_Exercise goal_: Count up the lines in the listing below that hold "earbud", and answer with the total alone.

### Data listing

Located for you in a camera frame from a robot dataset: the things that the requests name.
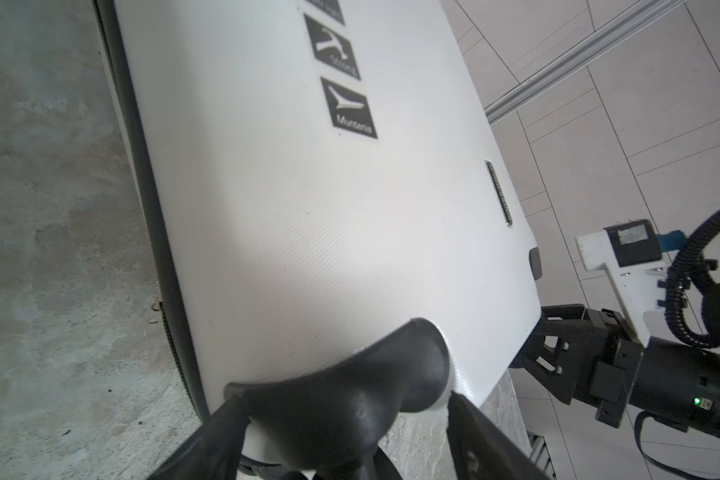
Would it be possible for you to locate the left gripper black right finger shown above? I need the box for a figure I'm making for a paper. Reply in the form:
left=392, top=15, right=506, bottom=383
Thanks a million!
left=447, top=392, right=548, bottom=480

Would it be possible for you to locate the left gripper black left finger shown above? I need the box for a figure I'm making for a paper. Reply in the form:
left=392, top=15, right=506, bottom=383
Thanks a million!
left=148, top=396, right=250, bottom=480

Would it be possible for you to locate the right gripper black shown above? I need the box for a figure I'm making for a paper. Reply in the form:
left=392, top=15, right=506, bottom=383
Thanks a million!
left=510, top=304, right=720, bottom=439

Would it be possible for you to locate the black and white suitcase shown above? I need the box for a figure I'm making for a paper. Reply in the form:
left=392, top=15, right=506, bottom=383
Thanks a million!
left=94, top=1, right=542, bottom=479

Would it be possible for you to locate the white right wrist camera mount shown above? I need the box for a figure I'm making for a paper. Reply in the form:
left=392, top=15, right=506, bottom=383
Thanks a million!
left=576, top=219, right=670, bottom=346

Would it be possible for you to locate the aluminium rail frame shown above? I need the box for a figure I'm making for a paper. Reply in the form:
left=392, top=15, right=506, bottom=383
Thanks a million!
left=484, top=0, right=685, bottom=125

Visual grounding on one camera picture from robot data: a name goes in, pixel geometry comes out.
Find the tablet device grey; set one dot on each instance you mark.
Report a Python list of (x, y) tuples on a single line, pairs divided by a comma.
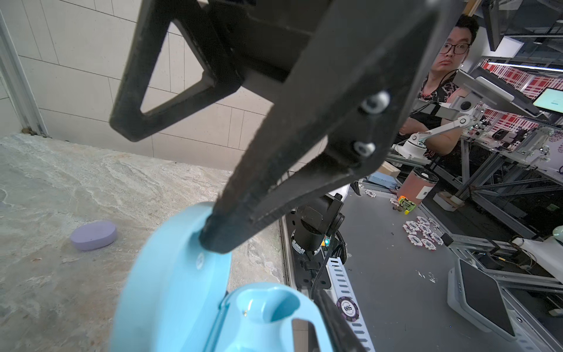
[(476, 296)]

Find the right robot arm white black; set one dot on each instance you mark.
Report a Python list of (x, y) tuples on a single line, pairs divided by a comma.
[(266, 39)]

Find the purple earbud charging case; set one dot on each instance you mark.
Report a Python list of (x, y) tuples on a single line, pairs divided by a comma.
[(94, 235)]

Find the person with glasses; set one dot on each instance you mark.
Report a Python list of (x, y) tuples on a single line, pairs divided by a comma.
[(439, 86)]

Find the pink cylindrical container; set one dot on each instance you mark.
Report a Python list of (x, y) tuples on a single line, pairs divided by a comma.
[(419, 183)]

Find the blue earbud charging case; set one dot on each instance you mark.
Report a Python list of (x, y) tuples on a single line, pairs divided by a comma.
[(176, 299)]

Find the poker chip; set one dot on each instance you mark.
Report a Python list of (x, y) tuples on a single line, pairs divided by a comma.
[(348, 308)]

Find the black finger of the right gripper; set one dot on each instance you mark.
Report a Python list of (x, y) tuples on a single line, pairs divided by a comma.
[(336, 114), (177, 66)]

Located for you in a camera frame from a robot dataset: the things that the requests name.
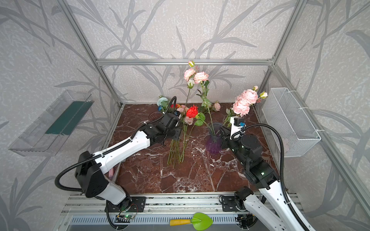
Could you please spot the white blue flower stem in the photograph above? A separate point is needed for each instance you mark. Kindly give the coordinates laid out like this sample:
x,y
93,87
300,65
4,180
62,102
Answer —
x,y
163,104

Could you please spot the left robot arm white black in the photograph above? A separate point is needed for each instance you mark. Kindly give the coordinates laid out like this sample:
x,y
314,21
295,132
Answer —
x,y
91,175

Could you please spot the red rose stem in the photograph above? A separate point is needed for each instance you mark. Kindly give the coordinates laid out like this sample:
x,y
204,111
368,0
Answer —
x,y
194,117

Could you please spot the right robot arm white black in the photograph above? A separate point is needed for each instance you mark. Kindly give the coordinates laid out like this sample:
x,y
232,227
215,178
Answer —
x,y
285,215

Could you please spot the white wire mesh basket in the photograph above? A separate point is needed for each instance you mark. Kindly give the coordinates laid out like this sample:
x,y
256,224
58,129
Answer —
x,y
283,112

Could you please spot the dark glass cup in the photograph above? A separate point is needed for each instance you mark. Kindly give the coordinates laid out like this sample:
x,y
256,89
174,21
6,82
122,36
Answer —
x,y
155,116

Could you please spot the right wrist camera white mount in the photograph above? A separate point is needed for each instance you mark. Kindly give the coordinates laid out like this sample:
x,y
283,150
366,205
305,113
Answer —
x,y
237,123

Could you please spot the small green circuit board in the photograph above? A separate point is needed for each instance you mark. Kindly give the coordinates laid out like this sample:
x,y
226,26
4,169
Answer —
x,y
127,218

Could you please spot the green toy shovel yellow handle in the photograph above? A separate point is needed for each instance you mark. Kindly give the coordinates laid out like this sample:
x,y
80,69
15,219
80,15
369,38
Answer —
x,y
200,221

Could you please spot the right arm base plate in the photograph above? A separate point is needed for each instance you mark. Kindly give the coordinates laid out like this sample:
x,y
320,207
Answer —
x,y
229,205

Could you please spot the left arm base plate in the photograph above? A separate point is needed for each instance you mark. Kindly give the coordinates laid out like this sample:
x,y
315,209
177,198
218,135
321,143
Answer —
x,y
129,204

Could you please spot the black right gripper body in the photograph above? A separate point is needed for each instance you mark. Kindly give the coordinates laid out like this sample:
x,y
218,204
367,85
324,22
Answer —
x,y
227,140

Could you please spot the purple ribbed glass vase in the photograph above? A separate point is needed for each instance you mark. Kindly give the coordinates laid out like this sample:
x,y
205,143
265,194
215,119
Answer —
x,y
214,142

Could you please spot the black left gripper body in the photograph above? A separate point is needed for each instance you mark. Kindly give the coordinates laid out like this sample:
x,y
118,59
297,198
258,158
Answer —
x,y
176,127

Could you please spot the white rosebud stem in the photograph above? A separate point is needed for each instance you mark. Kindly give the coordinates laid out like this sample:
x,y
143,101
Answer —
x,y
189,86

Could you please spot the small pink bud spray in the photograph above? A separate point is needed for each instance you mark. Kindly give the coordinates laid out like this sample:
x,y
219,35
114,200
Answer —
x,y
215,107

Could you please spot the aluminium front rail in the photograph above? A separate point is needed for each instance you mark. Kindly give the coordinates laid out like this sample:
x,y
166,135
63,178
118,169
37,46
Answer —
x,y
159,210

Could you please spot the clear plastic wall tray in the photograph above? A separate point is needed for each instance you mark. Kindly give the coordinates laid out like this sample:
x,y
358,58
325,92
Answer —
x,y
45,136

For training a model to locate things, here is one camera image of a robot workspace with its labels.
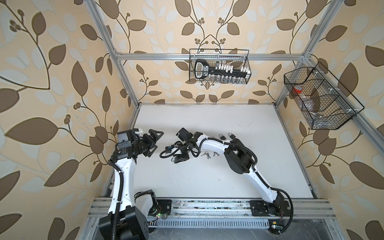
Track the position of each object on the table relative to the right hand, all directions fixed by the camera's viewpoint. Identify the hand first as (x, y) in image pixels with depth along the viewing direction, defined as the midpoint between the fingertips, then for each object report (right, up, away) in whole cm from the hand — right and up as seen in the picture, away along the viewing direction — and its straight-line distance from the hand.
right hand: (175, 157), depth 93 cm
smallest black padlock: (+38, +12, +9) cm, 41 cm away
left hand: (-5, +14, -16) cm, 22 cm away
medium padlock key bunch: (+20, +2, +1) cm, 20 cm away
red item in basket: (+74, +42, -4) cm, 85 cm away
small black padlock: (+31, +11, +9) cm, 34 cm away
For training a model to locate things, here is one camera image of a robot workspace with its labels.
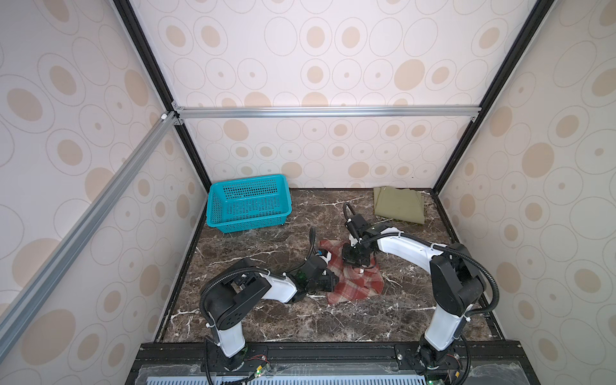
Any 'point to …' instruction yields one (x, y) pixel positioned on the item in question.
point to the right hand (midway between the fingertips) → (343, 262)
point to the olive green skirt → (404, 204)
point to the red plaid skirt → (354, 283)
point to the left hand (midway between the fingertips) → (346, 279)
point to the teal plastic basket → (249, 202)
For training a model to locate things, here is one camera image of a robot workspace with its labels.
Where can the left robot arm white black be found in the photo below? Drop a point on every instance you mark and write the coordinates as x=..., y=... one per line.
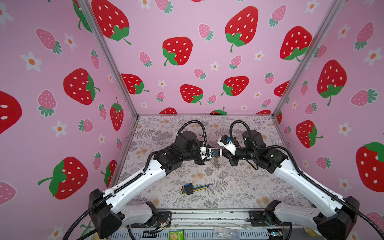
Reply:
x=106, y=208

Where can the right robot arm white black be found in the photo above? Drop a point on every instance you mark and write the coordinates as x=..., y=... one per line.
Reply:
x=333, y=215

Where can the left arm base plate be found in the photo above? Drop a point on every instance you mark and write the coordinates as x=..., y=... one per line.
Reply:
x=163, y=217

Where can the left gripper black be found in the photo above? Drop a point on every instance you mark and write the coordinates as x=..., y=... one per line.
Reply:
x=199, y=162

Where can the green snack packet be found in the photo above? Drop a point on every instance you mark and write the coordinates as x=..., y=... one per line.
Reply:
x=177, y=235

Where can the black connector with coloured wires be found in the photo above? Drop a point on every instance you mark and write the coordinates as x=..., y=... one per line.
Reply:
x=189, y=189

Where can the clear plastic bag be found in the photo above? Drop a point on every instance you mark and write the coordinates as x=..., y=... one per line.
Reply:
x=226, y=233

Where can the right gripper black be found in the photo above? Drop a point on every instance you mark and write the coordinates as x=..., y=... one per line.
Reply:
x=232, y=161

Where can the aluminium rail frame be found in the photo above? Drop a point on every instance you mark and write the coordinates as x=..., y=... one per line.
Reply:
x=199, y=224

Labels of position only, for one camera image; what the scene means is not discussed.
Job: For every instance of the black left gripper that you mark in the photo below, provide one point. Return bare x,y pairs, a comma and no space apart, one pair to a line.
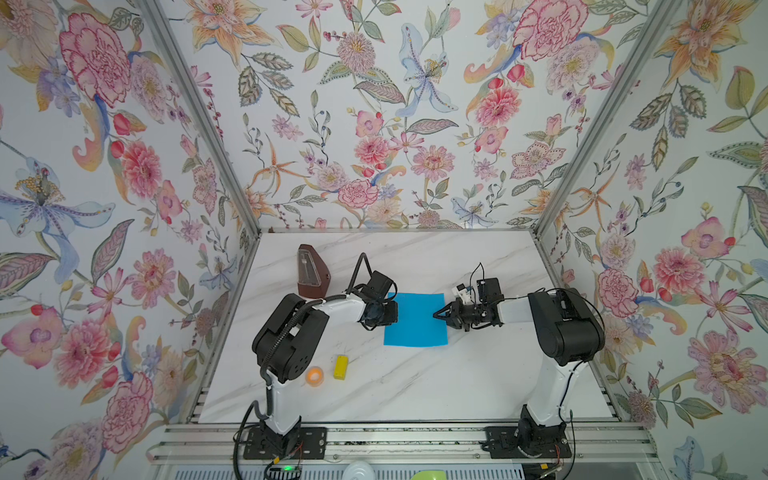
391,318

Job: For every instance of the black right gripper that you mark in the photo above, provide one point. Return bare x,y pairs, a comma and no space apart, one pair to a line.
455,316

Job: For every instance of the blue square paper sheet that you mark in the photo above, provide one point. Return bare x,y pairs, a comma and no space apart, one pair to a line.
416,327

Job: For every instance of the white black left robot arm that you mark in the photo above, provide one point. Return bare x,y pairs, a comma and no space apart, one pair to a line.
287,342

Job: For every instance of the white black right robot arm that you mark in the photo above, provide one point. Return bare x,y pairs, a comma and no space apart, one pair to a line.
569,333

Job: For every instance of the yellow cylinder block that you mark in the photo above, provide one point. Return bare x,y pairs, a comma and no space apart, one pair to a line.
340,367

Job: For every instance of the brown wooden metronome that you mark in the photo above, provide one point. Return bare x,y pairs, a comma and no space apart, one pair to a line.
314,277

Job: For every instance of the orange tape roll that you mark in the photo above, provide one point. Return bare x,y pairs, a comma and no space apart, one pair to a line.
314,376

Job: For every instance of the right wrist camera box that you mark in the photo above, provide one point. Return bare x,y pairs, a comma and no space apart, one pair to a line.
463,292

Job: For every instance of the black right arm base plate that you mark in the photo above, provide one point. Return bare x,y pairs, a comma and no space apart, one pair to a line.
509,442

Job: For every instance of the white round object below rail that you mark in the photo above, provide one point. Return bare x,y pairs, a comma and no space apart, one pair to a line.
359,470

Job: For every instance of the green object below rail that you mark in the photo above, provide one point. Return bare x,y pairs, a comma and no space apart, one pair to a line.
430,475

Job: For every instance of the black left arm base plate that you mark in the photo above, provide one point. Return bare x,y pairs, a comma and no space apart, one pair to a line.
307,443

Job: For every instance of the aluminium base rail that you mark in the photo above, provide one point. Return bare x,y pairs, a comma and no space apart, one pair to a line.
454,442

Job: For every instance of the aluminium frame corner post right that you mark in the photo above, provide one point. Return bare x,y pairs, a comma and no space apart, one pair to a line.
655,25

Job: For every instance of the aluminium frame corner post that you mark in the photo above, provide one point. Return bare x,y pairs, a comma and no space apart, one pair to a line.
163,35
655,25

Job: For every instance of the aluminium frame corner post left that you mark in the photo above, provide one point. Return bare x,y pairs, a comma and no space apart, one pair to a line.
163,35

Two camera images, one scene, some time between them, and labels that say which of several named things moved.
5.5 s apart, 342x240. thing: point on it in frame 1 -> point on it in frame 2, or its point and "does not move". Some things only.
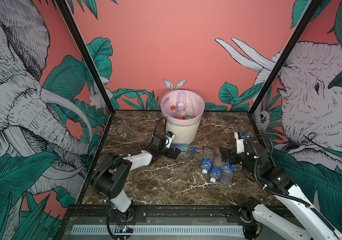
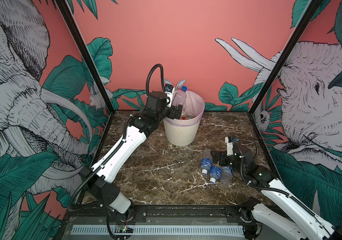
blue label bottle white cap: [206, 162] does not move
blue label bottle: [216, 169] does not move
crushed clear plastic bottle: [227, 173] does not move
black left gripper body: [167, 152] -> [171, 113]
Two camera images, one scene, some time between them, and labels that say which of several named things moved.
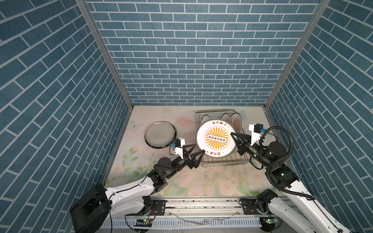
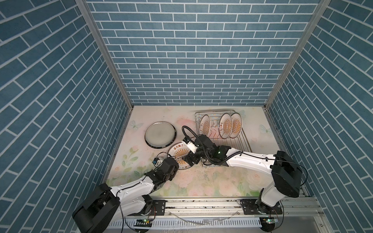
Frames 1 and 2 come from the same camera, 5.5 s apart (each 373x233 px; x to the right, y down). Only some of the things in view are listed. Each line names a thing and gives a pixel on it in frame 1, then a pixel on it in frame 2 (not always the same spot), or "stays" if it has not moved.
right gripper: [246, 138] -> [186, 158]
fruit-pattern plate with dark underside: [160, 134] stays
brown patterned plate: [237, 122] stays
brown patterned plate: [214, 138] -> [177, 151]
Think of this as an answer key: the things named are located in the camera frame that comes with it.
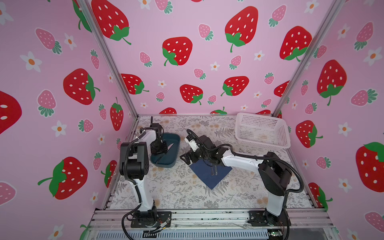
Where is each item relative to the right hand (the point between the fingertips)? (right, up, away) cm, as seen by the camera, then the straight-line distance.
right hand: (185, 152), depth 85 cm
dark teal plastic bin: (-12, -6, +12) cm, 18 cm away
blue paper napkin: (+11, -11, +5) cm, 17 cm away
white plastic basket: (+57, +12, +26) cm, 64 cm away
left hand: (-15, -2, +13) cm, 20 cm away
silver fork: (+19, -12, +5) cm, 23 cm away

######

_Completed task_: 2